======== DATA SUPPLIED

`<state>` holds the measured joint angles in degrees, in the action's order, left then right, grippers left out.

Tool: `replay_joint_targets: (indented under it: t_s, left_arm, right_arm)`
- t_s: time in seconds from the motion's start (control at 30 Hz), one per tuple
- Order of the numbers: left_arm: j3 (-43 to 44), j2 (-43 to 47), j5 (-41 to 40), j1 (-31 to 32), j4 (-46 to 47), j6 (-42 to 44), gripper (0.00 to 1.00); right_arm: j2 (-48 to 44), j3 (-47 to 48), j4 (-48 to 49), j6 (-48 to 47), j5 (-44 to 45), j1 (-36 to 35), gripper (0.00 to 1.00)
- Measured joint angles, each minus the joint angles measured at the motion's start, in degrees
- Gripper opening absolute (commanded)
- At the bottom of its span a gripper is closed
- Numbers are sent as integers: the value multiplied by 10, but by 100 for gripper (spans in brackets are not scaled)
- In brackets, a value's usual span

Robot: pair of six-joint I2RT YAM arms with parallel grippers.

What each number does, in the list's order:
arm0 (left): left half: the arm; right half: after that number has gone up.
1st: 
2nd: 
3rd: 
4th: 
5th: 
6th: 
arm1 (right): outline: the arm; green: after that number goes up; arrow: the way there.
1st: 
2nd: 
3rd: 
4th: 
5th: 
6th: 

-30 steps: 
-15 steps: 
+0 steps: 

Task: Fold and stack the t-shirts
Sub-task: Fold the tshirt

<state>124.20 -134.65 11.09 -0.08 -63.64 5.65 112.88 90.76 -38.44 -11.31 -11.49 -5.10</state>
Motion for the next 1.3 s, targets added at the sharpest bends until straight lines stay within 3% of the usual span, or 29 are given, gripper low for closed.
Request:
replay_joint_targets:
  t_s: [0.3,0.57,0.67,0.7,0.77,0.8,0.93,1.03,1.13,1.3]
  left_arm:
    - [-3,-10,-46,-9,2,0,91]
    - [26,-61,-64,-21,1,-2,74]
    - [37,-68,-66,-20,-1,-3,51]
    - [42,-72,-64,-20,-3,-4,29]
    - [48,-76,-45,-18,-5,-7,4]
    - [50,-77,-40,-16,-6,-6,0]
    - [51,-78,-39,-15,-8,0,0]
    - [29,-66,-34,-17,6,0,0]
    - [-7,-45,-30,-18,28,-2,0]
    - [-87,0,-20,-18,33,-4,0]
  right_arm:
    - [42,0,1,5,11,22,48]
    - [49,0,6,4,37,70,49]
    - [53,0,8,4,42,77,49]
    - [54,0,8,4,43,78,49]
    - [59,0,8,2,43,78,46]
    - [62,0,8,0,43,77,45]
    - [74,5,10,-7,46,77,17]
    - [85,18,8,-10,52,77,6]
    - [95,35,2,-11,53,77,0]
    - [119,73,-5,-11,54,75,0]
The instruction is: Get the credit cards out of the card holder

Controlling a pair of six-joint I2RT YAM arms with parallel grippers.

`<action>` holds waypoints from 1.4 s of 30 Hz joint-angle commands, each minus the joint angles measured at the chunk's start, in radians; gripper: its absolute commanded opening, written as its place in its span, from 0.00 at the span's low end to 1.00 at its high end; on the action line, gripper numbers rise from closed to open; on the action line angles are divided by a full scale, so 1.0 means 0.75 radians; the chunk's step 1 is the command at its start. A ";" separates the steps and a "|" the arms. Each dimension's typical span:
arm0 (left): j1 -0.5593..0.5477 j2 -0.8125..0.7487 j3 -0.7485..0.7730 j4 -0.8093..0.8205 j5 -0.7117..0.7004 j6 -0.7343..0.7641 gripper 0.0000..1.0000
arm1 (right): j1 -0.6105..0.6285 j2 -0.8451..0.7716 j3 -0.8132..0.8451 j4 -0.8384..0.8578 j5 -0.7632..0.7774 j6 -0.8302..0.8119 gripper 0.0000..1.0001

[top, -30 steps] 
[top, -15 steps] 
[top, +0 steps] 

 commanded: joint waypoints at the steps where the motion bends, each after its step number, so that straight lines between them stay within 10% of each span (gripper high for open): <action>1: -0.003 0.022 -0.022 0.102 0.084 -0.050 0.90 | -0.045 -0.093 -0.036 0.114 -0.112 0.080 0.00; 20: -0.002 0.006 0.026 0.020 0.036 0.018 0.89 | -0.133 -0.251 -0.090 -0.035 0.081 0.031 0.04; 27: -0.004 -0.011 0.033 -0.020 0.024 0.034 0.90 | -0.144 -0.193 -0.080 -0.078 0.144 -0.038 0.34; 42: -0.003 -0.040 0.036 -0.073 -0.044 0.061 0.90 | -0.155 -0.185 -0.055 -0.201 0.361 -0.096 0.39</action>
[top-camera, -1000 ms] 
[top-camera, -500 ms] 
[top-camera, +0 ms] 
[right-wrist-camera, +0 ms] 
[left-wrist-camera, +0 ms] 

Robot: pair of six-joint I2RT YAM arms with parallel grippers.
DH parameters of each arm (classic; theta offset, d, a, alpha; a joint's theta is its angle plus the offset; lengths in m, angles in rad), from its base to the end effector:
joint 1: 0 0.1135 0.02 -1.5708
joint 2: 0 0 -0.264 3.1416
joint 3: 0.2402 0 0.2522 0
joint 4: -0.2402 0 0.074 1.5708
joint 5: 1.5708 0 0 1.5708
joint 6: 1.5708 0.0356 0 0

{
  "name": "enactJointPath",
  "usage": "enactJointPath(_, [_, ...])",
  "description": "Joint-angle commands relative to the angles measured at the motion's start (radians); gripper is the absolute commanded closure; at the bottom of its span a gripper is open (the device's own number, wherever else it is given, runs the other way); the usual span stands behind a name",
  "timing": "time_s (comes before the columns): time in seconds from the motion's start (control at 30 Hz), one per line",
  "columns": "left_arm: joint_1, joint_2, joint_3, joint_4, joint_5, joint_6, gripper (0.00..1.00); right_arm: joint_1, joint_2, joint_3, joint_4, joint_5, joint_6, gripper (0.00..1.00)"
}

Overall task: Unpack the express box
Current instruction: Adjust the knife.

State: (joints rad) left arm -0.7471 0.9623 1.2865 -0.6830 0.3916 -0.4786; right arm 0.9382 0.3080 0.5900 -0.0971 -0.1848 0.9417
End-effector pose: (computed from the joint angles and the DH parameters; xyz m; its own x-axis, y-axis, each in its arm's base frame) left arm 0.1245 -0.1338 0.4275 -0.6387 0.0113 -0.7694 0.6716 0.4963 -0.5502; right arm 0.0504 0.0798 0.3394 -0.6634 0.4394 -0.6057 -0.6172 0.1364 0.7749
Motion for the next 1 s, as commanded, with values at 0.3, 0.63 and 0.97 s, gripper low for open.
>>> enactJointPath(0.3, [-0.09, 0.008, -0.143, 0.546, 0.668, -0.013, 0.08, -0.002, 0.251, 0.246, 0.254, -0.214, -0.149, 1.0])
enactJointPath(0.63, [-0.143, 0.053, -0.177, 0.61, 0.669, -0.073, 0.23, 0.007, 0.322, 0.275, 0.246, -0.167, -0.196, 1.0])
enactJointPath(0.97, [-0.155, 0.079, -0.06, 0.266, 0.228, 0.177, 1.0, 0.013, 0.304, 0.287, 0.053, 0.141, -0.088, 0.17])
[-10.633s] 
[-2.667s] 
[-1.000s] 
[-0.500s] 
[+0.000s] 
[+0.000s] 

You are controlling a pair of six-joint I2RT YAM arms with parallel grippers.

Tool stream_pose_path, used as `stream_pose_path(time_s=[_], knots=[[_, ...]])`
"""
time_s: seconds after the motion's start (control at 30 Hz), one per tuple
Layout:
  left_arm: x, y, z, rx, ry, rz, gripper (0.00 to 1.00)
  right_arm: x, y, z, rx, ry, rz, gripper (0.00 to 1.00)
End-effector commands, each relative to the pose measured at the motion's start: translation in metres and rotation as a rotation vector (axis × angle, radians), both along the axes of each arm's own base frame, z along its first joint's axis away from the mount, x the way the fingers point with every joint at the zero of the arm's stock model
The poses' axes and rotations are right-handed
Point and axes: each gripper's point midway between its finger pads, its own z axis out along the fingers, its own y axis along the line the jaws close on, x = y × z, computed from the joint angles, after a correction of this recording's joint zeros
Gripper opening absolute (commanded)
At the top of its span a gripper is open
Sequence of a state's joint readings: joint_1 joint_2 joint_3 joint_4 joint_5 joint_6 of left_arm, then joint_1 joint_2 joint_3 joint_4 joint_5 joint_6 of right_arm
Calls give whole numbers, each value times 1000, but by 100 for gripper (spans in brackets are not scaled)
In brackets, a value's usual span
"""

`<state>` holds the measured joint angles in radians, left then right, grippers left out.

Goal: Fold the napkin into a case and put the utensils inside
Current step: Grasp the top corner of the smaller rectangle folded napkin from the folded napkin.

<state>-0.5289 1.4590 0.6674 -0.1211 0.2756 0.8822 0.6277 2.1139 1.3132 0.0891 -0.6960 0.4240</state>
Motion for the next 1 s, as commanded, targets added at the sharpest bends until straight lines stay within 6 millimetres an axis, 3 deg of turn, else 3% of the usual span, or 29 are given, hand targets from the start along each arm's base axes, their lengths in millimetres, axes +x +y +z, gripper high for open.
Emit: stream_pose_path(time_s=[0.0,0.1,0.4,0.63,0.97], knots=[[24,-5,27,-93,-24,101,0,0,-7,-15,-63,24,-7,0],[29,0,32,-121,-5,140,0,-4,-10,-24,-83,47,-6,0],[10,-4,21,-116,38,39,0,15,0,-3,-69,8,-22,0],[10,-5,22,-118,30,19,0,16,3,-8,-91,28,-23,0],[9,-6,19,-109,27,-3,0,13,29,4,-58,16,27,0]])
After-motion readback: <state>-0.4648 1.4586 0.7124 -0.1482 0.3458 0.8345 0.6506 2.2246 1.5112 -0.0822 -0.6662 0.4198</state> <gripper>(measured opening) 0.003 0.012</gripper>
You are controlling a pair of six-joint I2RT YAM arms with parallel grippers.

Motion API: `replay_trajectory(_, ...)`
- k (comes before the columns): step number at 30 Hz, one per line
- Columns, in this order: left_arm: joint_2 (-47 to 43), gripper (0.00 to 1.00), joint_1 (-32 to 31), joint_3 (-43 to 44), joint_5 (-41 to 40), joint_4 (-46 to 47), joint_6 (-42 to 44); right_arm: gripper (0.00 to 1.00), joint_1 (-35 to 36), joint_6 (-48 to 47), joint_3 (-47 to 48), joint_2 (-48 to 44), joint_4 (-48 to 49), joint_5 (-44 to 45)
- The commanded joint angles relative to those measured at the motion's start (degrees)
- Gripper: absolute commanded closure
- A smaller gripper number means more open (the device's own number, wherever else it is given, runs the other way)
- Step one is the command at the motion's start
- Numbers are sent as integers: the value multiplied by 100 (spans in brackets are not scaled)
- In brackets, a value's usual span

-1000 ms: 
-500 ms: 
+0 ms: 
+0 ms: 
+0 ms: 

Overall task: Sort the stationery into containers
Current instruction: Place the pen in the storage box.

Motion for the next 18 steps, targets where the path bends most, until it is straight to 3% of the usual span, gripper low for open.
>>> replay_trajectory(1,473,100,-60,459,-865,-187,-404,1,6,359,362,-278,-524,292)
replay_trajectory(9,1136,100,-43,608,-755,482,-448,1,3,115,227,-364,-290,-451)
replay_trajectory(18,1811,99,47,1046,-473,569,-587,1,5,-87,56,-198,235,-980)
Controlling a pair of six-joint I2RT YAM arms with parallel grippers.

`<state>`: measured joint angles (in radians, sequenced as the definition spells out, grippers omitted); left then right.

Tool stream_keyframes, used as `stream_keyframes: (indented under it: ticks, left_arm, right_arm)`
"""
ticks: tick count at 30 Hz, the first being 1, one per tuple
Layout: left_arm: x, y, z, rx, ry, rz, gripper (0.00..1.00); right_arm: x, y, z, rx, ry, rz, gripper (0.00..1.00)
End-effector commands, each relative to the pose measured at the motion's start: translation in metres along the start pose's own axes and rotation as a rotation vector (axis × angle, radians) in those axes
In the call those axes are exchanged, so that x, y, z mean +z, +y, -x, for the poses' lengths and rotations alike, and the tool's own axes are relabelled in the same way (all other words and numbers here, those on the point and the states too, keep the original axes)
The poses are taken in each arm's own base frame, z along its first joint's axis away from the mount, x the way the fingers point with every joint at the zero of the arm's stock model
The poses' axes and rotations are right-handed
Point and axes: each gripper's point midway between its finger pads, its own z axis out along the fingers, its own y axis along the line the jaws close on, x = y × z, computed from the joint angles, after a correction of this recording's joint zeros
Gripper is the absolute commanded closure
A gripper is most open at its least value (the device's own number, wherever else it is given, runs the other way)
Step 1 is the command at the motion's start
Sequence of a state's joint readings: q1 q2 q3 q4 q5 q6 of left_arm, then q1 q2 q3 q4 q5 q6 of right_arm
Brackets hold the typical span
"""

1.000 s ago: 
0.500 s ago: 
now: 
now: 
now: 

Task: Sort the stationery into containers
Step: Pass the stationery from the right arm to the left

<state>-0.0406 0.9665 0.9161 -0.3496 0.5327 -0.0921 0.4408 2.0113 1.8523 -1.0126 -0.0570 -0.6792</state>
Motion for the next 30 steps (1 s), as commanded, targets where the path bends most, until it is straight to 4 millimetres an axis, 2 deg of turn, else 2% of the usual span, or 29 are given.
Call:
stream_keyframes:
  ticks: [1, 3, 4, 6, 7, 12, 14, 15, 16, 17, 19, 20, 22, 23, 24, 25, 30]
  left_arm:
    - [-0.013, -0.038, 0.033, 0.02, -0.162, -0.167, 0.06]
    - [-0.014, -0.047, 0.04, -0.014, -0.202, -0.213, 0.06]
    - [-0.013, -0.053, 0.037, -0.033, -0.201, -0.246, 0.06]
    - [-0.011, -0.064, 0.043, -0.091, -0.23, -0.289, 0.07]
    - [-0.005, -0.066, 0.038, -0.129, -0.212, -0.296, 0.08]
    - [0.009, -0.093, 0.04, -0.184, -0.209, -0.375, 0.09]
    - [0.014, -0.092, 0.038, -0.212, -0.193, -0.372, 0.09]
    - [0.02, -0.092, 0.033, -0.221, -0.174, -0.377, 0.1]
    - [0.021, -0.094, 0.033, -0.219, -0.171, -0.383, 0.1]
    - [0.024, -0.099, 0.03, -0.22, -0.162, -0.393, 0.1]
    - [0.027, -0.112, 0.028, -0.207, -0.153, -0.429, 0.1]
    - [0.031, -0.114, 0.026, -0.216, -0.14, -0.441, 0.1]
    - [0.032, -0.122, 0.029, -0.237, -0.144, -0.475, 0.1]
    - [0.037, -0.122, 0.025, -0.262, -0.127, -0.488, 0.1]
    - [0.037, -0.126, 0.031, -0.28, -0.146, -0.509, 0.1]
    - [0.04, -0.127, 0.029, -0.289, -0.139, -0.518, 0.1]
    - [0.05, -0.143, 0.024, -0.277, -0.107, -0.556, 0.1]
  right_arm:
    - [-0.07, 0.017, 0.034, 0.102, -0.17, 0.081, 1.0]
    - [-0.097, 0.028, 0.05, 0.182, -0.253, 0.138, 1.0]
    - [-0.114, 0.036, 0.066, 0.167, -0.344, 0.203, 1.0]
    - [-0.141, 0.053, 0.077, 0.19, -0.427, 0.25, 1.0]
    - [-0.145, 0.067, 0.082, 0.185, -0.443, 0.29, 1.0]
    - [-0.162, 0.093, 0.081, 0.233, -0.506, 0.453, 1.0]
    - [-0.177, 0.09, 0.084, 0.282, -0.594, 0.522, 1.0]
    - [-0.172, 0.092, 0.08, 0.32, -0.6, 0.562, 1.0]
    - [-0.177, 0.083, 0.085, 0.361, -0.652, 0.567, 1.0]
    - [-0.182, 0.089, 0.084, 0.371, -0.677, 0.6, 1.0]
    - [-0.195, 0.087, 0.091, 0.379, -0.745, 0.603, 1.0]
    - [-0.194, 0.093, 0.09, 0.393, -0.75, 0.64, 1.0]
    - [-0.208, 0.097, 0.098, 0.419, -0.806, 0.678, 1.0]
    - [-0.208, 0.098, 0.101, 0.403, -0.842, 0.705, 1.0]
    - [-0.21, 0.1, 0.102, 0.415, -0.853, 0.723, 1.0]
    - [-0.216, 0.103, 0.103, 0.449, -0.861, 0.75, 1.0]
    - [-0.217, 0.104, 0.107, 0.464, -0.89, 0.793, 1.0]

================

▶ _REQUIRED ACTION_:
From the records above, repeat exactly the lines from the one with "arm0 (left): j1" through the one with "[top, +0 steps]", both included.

▶ _ANSWER TO THIS TASK_:
arm0 (left): j1 -0.5593..0.5477 j2 -0.8125..0.7487 j3 -0.7485..0.7730 j4 -0.8093..0.8205 j5 -0.7117..0.7004 j6 -0.7343..0.7641 gripper 0.0000..1.0000
arm1 (right): j1 -0.6105..0.6285 j2 -0.8451..0.7716 j3 -0.8132..0.8451 j4 -0.8384..0.8578 j5 -0.7632..0.7774 j6 -0.8302..0.8119 gripper 0.0000..1.0001

[top, -30 steps] 
[top, -15 steps] 
[top, +0 steps] 

That completes the output for this exercise.